Em um processo criminal datado do Século 19, em São Paulo, encontramos a história de Ambrosina, mulher negra, escravizada, analfabeta, ama de leite e mãe de Benedito. Ambrosina, ao ser acusada por negligência na morte do filho de seu senhor – um bebê de apenas dois meses -, defendeu sua inocência argumentando que só amamentava o seu filho a noite, para que não faltasse leite durante o dia para amamentar a criança de seu senhor. Esse exemplo, ainda que de séculos passados, escancara a realidade das diferenças sociais que atravessam as infâncias no Brasil, sendo marcadas pela raça e impactando o acesso e garantia de direitos básicos. As condições de precarização e vulneração socioeconômicas impostas sob as trajetórias de mães negras impactam diretamente na forma com que seus filhos experimentarão a infância. Deste modo, é possível perceber que mesmo histórias tão distantes, como as de Ambrosina e Benedito, no século 19, se conectam através da retirada precoce da vida e infância de casos como o do menino Miguel, de 5 anos, que em 2020 caiu do 9º andar do prédio em que sua mãe trabalhava como diarista, logo após ser deixado pela patroa sozinho no elevador. Tanto Miguel quanto Benedito tiveram suas vidas atravessadas pela desumanização de seus corpos e pela ausência de políticas públicas capazes de garantir o acesso a direitos básicos.
O conceito de Necropolítica, apresentado pelo filósofo Achille Mbembe, em seu livro “Política da Inimizade”, demonstra que o Estado, de forma intencional, cria mecanismos políticos para produzir as mortes – diretas ou indiretas -, daqueles corpos definidos como inimigos do Estado. Nesta linha, a necroinfância pode ser definida como “o conjunto de práticas, técnicas e dispositivos que não permitem que as crianças negras gozem a infância”.
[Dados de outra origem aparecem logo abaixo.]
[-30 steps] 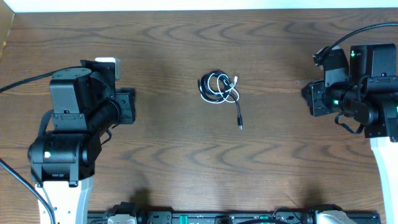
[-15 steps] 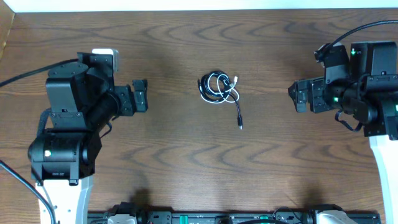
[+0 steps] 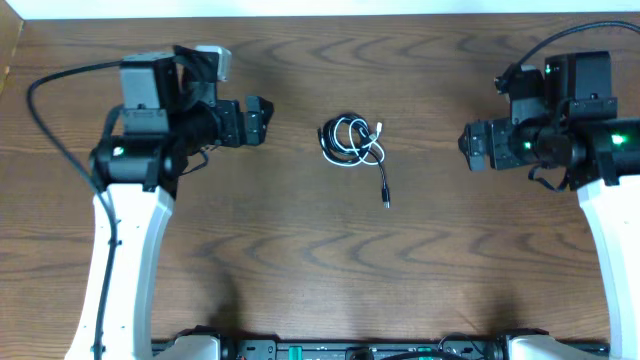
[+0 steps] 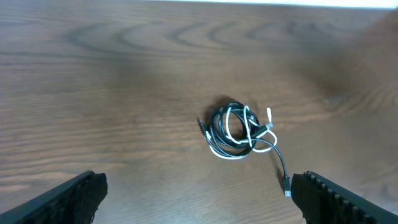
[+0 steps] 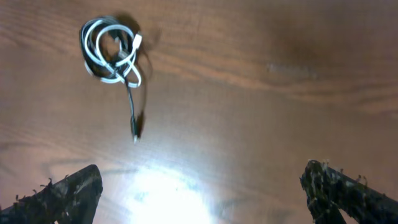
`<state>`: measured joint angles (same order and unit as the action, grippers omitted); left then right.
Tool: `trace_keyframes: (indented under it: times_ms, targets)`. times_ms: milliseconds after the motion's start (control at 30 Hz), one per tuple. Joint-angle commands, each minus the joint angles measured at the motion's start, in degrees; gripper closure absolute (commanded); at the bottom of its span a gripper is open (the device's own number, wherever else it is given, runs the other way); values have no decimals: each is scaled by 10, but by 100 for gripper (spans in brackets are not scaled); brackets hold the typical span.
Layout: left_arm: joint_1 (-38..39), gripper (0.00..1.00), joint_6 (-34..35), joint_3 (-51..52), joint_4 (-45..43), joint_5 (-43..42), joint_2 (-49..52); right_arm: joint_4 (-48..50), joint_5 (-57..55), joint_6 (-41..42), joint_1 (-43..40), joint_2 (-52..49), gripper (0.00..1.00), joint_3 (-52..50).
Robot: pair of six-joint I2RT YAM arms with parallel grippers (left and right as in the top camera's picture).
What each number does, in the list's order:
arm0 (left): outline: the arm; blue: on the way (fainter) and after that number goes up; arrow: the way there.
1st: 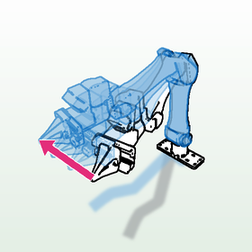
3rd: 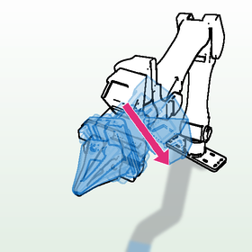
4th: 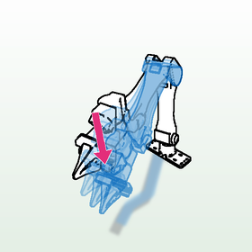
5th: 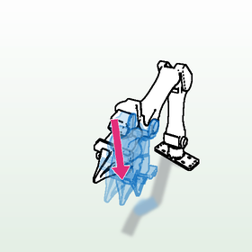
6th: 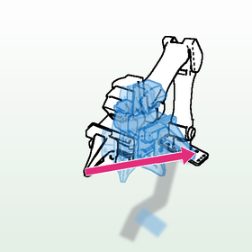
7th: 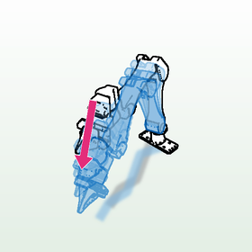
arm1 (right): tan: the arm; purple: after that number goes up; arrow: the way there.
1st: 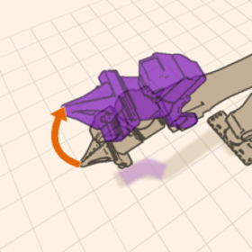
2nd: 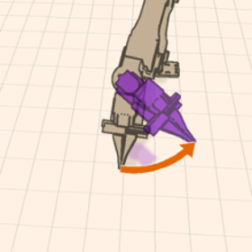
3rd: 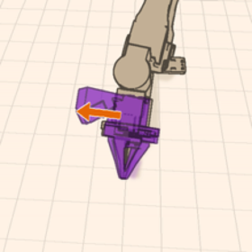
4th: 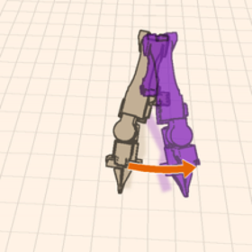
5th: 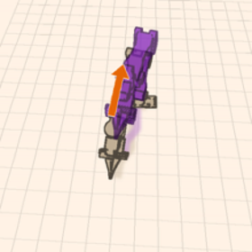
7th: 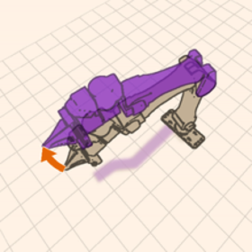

Apesar da morte ser o caminho natural da vida, na trajetória dos corpos negros infantis ela é politicamente estruturada de forma a materializa-se como um destino precoce. Antes de existir, uma criança negra já é um ser politicamente destinado à morte. A morte física e até mesmo simbólica desses corpos se apresenta a partir das ações violentas e da ausência estatal na elaboração de políticas públicas em seus territórios – por meio da negação de direitos básicos como saúde, alimentação, moradia, saneamento básico e educação.